Traditionally the herbs and spices are combined together in the food processor, then the mixture is stirred into olive oil.
This recipe from Food & Wine shows you how to make it this way.
But I typically stream the olive oil through the top of the food processor so everything combines together, like when I make pesto.
Either way, I think you’ll agree Chimichurri is very delicious!
This Chimichurri can also be enjoyed with other recipes.
While it’s typically served with grilled meat, I think it’s a great condiment for roasted root vegetables and potatoes.
And you can also eat it with warm toasty bread or stir it into pasta.
Or use it as a dressing for grain and bean salads.
The possibilities are endless!
Top the Roasted Cauliflower Steaks with Chimichurri and serve it as the main course.
We typically think of a vegetable as a side dish, but Roasted Cauliflower Steaks are surprisingly substantial and filling.
You could serve this recipe with a baked potato or a side of pasta.
Or for a lighter meal, some crusty bread and a green salad pairs wonderfully with it.
And I love it with White Bean Cherry Tomato Basil Salad for a unique plant-based meal.
And without further ado, let’s make Roasted Cauliflower Steaks with Chimichurri!
Roasted Cauliflower Steaks with Chimichurri
For the Roasted Cauliflower Steaks:
- 1 head cauliflower trimmed and cut vertically into 4 "steaks"
- 2 Tablespoons olive oil
- salt and pepper to taste
- Heat the oven to 400 degrees F.
- Place the cauliflower steaks on a sheet pan lined with parchment paper. Drizzle the olive oil on top and use your hands to coat each steak on all sides. Don't worry if some of the steaks separate into florets. Season the cauliflower with salt and pepper, to taste.

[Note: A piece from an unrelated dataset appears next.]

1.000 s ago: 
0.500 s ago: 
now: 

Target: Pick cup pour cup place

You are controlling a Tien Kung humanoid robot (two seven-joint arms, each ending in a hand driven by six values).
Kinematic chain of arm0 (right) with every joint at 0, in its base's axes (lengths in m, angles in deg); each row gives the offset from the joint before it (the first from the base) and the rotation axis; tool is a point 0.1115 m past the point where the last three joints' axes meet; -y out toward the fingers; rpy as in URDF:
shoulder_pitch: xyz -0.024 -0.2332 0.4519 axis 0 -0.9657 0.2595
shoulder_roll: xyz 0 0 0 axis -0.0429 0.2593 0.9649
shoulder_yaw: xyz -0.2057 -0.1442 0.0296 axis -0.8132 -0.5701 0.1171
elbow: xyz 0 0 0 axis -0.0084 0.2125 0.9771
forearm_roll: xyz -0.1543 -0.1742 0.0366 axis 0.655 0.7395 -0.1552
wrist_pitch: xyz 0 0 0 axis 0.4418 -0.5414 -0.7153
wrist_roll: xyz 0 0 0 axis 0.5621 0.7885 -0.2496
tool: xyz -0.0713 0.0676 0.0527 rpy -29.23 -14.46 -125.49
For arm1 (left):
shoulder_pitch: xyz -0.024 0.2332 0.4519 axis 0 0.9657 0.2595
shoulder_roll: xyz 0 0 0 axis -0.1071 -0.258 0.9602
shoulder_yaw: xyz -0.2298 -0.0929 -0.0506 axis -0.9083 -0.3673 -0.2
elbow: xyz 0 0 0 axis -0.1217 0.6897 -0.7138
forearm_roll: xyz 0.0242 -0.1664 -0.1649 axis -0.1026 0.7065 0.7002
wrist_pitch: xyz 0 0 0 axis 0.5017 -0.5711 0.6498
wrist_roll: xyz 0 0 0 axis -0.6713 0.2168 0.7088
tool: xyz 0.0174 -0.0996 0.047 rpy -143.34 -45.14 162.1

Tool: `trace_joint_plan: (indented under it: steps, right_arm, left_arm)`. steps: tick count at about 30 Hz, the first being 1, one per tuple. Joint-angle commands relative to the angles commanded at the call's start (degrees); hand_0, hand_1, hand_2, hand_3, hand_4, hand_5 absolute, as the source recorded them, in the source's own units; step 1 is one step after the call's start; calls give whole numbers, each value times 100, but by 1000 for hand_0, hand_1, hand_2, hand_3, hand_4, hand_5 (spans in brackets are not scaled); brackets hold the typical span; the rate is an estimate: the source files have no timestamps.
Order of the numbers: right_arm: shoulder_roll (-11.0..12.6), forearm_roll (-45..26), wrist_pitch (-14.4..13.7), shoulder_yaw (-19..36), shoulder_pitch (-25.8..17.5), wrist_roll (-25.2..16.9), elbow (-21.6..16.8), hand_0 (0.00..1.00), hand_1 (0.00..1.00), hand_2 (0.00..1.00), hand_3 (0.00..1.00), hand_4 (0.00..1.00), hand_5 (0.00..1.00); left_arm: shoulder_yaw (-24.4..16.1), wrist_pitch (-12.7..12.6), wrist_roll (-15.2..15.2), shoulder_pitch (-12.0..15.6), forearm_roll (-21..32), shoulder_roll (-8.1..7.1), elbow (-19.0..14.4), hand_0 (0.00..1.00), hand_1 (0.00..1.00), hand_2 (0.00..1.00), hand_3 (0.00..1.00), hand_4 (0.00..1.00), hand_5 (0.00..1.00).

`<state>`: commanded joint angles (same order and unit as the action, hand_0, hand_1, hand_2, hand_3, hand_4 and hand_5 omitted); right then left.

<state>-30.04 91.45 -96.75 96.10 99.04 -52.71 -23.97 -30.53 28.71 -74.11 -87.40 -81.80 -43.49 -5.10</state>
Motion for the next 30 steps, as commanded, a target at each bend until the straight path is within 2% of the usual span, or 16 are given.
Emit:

- Roast the cauliflower steaks for 40-45 minutes until they are tender and browned on the outside, flipping the steaks over half way through.
- Meanwhile, prepare the Chimichurri by adding the parsley, oregano, garlic, red pepper flakes, red wine vinegar, and salt and pepper to the bowl of a food processor. Pulse, scraping down the sides of the bowl as needed.
- Stream the olive oil through the funnel in the top while the food processor is running. Taste and adjust the seasonings, if needed. Let the Chimichurri rest at room temperature while the cauliflower steaks finish roasting.
- Once the cauliflower steaks are done roasting, carefully transfer them along with any loose florets to a serving dish. Spoon some of the Chimichurri on top and offer the remaining sauce in a small bowl alongside the cauliflower. Enjoy!
Chimichurri recipe adapted from Food & Wine.